#### WHAT YOU ARE ASKED TO DO
Please print the data shown below without any alteration.

##### DATA SECTION #####

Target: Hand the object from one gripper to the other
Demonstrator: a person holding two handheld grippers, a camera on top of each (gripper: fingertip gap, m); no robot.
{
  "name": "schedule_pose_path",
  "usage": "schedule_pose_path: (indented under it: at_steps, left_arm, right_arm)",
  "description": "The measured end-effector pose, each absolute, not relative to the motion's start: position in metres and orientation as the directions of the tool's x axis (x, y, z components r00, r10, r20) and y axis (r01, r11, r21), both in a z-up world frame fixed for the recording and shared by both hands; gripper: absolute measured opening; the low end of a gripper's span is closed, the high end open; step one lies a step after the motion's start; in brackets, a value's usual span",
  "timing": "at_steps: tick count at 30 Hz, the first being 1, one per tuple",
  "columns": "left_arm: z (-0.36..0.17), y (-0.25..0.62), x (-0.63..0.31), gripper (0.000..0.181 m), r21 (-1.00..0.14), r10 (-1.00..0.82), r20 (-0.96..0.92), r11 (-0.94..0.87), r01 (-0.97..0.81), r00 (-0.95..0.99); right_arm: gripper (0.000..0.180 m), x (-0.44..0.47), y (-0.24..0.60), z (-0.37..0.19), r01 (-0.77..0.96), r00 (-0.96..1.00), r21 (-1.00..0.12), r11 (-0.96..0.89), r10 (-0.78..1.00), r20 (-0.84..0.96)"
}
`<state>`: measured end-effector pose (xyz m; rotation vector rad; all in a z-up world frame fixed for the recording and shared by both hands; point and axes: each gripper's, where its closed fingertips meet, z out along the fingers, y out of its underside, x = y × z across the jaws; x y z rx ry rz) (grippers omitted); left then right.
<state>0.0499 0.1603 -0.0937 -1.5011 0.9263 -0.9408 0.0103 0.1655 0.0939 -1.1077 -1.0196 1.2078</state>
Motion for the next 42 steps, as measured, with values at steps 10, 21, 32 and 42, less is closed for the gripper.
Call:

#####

#### EXERCISE ANSWER
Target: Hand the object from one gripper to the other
Demonstrator: a person holding two handheld grippers, a camera on top of each (gripper: fingertip gap, m); no robot.
{
  "name": "schedule_pose_path",
  "usage": "schedule_pose_path: (indented under it: at_steps, left_arm, right_arm)",
  "description": "The measured end-effector pose, each absolute, not relative to the motion's start: position in metres and orientation as the directions of the tool's x axis (x, y, z components r00, r10, r20) and y axis (r01, r11, r21), both in a z-up world frame fixed for the recording and shared by both hands; gripper: absolute measured opening; the low end of a gripper's span is closed, the high end open; step one lies a step after the motion's start; in brackets, a value's usual span",
  "timing": "at_steps: tick count at 30 Hz, the first being 1, one per tuple",
  "columns": "left_arm: z (-0.36..0.17), y (-0.25..0.62), x (-0.63..0.31), gripper (0.000..0.181 m), r21 (-1.00..0.14), r10 (-1.00..0.82), r20 (-0.96..0.92), r11 (-0.94..0.87), r01 (-0.97..0.81), r00 (-0.95..0.99); right_arm: gripper (0.000..0.180 m), x (-0.44..0.47), y (-0.24..0.60), z (-0.37..0.19), r01 (-0.77..0.96), r00 (-0.96..1.00), r21 (-1.00..0.12), r11 (-0.96..0.89), r10 (-0.78..1.00), r20 (-0.84..0.96)"
}
`<state>`: measured end-effector pose (xyz m; rotation vector rad; all in a z-up world frame fixed for the recording and shared by both hands; point and axes: each gripper's, where its closed fingertips meet, z out along the fingers, y out of its underside, x = y × z across the jaws; x y z rx ry rz) (grippers omitted); left then right.
<state>0.0499 0.1603 -0.0937 -1.5011 0.9263 -0.9408 0.0103 0.1655 0.0939 -1.1077 -1.0196 1.2078</state>
Motion for the next 42 steps, as measured, with values at steps 10, 21, 32 and 42, less is closed for the gripper.
Call:

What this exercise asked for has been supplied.